Interagency Effort Will Help Dial In Carbon Profiles

 
Published: 30 June 2008

A graduate student from Penn State releases a weather balloon to support the CO2 DIAL field campaign. Soundings are focused on daytime measurements, when sunlight heats the Earth's surface, creating convection and resulting in a well-mixed boundary layer. (Photo credit: Grace Koch, NASA Langley)

Beginning in June, ARM is supporting an offsite field campaign in Iowa that will obtain a variety of carbon dioxide (CO2) measurements to evaluate the accuracy, precision, and utility of CO2 profiles measured by a National Aeronautics and Space Administration (NASA) Differential Absorption Lidar (DIAL). To obtain the atmospheric CO2 measurements, the science team will deploy an ARM balloon-borne sounding system alongside a ground-based NASA CO2 DIAL, a CO2 monitoring tower sponsored by the National Oceanic and Atmospheric Administration, and a temporary mesoscale network of tower-based CO2 sensors supported by the Department of Energy (DOE). The test will evaluate the potential of the new DIAL CO2 technology for future experiments, potentially including space-based measurements.

Current CO2 observational technology is limited to either in situ or atmospheric column measurements. During the CO2 DIAL field campaign, the science team will test the ability of the CO2 DIAL system to measure (a) the difference in CO2 concentration between the atmospheric boundary layer (surface to 1 km high) and the free troposphere (up to 10 km high), and (b) weather-related variability in both free tropospheric and atmospheric boundary layer CO2 concentrations. Temperature and humidity profiles from the ARM balloone-borne sounding system will be used to convert CO2 density measured with the DIAL system into mixing ratios. For three weeks in June and July, soundings are being collected 1-2 times per day, when DIAL CO2 measurements are being collected. Daytime measurements are optimal for evaluating differences in mixing ratio between the atmospheric boundary layer (typically well-mixed by clear-air convection during the day) and the free troposphere.

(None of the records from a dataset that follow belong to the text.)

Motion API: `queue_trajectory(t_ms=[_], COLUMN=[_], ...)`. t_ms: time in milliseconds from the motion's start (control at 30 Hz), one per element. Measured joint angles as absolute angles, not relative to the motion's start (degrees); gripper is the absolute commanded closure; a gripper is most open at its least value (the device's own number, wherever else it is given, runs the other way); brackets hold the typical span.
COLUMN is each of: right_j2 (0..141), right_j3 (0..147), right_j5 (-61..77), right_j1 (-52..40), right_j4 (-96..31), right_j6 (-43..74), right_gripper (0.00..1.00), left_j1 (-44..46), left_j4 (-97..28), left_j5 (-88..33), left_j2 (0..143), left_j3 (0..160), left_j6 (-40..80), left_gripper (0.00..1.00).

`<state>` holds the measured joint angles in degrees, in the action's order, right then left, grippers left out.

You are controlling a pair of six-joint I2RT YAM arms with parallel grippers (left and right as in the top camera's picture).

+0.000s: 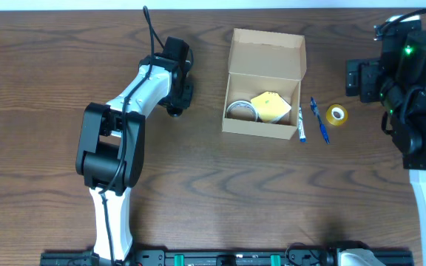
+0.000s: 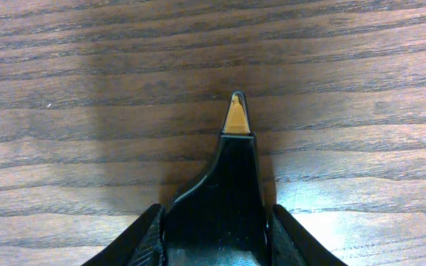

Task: Pack container

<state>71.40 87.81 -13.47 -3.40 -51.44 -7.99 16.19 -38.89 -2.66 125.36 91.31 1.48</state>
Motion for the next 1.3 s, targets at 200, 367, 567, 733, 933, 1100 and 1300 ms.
queue_trajectory(t_ms=[200,367,567,733,933,1100,1300], right_j2=[71.4,71.4,71.42,71.48,72.16,73.21,73.67], right_j3=[87.81,87.81,87.81,87.81,87.81,87.81,87.81], right_j5=[-13.47,-13.47,-13.5,-13.5,-13.47,-13.47,-13.47], right_j1=[-3.4,-3.4,-3.4,-3.4,-3.4,-3.4,-3.4], right_j4=[-51.42,-51.44,-51.44,-51.42,-51.4,-51.31,-51.13], right_j6=[-7.99,-7.99,-7.99,-7.99,-7.99,-7.99,-7.99], right_gripper=[0.01,0.01,0.01,0.01,0.01,0.02,0.02], left_j1=[16.19,16.19,16.36,16.99,17.93,19.25,22.22], left_j4=[-38.94,-40.38,-44.31,-47.94,-50.83,-52.64,-55.88], left_j5=[-2.66,-2.68,-2.74,-2.83,-2.85,-2.83,-2.87], left_j2=[125.36,125.36,125.58,125.64,125.64,125.67,125.69], left_j3=[91.31,91.53,93.84,100.14,104.77,107.96,115.09], left_j6=[1.48,1.48,1.48,1.28,1.13,0.34,-2.59], left_gripper=[0.68,0.68,0.65,0.65,0.66,0.66,0.66])
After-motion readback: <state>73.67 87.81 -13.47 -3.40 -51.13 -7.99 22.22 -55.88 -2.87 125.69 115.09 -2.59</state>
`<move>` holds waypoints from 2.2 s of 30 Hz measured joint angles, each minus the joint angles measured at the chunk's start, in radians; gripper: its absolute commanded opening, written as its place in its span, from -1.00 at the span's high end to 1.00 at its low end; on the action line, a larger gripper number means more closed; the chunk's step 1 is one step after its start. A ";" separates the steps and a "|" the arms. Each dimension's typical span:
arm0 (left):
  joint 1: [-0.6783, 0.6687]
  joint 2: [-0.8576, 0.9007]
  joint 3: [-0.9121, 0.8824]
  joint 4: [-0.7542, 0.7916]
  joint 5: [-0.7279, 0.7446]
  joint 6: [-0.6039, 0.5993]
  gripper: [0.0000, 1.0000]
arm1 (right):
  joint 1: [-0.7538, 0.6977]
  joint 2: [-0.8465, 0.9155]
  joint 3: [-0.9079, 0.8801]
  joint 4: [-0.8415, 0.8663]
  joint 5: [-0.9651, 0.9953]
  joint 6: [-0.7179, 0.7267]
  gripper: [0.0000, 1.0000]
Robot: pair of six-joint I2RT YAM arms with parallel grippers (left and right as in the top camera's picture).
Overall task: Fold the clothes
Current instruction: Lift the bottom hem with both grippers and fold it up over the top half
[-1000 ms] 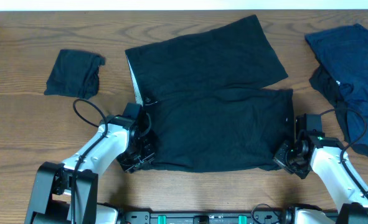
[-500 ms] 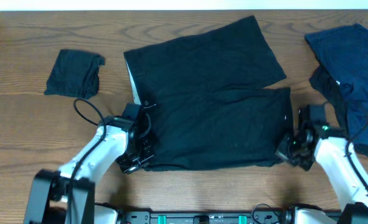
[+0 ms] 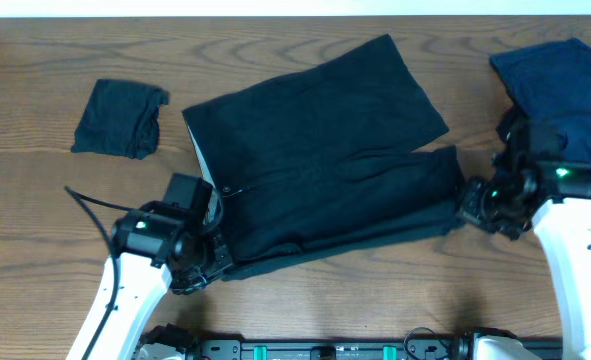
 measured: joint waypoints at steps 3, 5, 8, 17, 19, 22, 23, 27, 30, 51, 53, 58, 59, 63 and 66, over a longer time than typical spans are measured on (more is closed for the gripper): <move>0.000 -0.002 0.064 -0.014 -0.019 0.005 0.88 | 0.006 0.001 0.105 0.006 -0.023 -0.028 0.97; 0.000 0.005 0.098 0.000 -0.037 0.007 0.88 | 0.014 0.008 0.176 0.024 -0.037 -0.041 0.97; 0.000 0.034 0.151 0.054 -0.084 0.008 0.88 | 0.040 0.051 0.301 0.051 -0.043 -0.054 0.97; 0.062 0.132 0.262 0.308 -0.188 0.027 0.88 | 0.078 0.283 0.468 0.232 -0.036 -0.070 0.97; 0.092 0.152 0.262 0.369 -0.192 0.032 0.88 | 0.089 0.335 0.469 0.283 -0.036 -0.076 0.97; 0.135 0.185 0.262 0.449 -0.198 0.036 0.88 | 0.117 0.417 0.469 0.392 -0.037 -0.091 0.97; 0.145 0.194 0.262 0.472 -0.200 0.036 0.88 | 0.127 0.444 0.469 0.443 -0.039 -0.095 0.98; 0.175 0.256 0.263 0.586 -0.211 0.042 0.88 | 0.157 0.540 0.469 0.618 -0.035 -0.115 0.98; 0.180 0.319 0.263 0.648 -0.222 0.045 0.88 | 0.169 0.605 0.469 0.703 -0.028 -0.122 0.98; 0.185 0.735 0.264 1.027 -0.323 0.067 0.40 | 0.302 0.865 0.470 1.028 0.151 -0.221 0.49; 0.185 0.739 0.264 1.054 -0.330 0.083 -0.30 | 0.301 0.866 0.470 1.039 0.169 -0.220 0.06; 0.185 0.723 0.264 1.068 -0.339 0.138 -0.92 | 0.298 0.866 0.476 1.077 0.179 -0.256 -0.65; 0.185 0.716 0.264 1.061 -0.340 0.144 -0.92 | 0.298 0.866 0.480 1.064 0.179 -0.268 -0.66; 0.185 0.621 0.264 0.944 -0.340 0.166 -0.72 | 0.298 0.835 0.485 0.909 0.169 -0.299 -0.54; 0.185 0.534 0.266 0.847 -0.340 0.169 0.28 | 0.298 0.780 0.484 0.755 0.145 -0.316 0.35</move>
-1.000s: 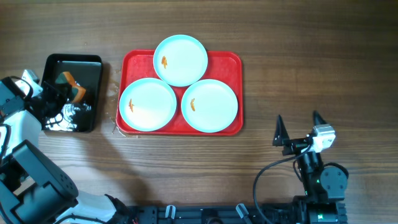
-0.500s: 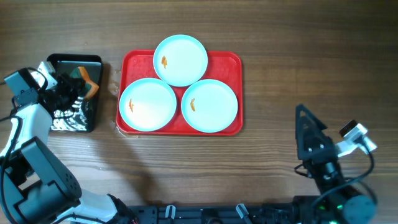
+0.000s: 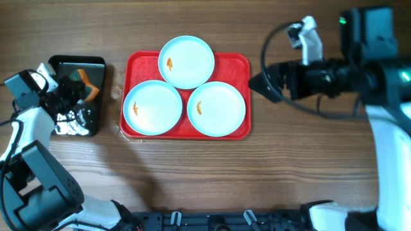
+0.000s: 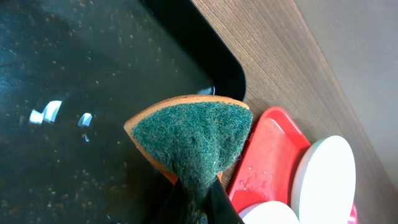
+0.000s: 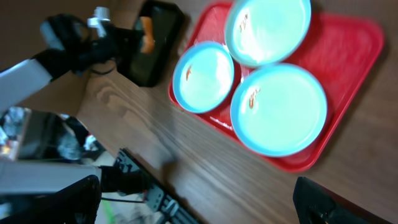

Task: Clean dirty plates on tray and stack at the side
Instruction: 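Reach the right gripper to the top plate and grip its rim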

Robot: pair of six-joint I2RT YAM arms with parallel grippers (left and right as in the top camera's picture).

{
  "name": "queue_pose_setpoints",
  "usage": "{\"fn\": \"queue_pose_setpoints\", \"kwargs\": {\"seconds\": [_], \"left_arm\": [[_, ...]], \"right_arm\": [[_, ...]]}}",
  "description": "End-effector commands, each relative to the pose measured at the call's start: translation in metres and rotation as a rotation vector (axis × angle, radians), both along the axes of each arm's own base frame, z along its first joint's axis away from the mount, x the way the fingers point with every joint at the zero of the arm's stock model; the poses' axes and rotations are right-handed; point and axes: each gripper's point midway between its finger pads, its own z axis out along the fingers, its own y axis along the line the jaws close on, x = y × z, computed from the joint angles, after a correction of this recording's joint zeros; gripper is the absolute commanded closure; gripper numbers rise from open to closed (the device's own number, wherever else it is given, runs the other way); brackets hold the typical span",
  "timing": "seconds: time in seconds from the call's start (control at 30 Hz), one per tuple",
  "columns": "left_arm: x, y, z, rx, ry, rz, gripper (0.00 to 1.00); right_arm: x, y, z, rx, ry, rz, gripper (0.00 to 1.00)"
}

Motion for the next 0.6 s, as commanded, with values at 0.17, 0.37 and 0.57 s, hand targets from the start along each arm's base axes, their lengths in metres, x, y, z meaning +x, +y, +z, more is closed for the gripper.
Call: {"fn": "queue_pose_setpoints", "kwargs": {"seconds": [0.17,0.37,0.57], "left_arm": [[0.001,0.014,0.000,0.098,-0.002,0.010,0.96],[-0.016,0.037,-0.024,0.163,0.120,0.103,0.96],[-0.013,0.033,-0.026,0.131,0.110,0.076,0.96]], "right_arm": [[-0.007,0.106,-0.070,0.021,0.185,0.360,0.00],[-0.005,0.160,-0.097,-0.253,-0.010,0.254,0.01],[0.004,0.188,-0.129,-0.287,-0.096,0.181,0.06]]}}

DIAL has the potential to provide continuous measurements of both the atmospheric boundary layer and the free troposphere. These data would provide valuable input to atmospheric budget methods used to infer sources and sinks of CO2 by providing this continuous measure of free tropospheric mixing ratios. Interagency observations obtained during the DIAL CO2 field campaign, nested within the DOE-supported mesonet located in the study region, will be merged into the broader context of the North American Carbon Program Mid-Continent Intensive campaign.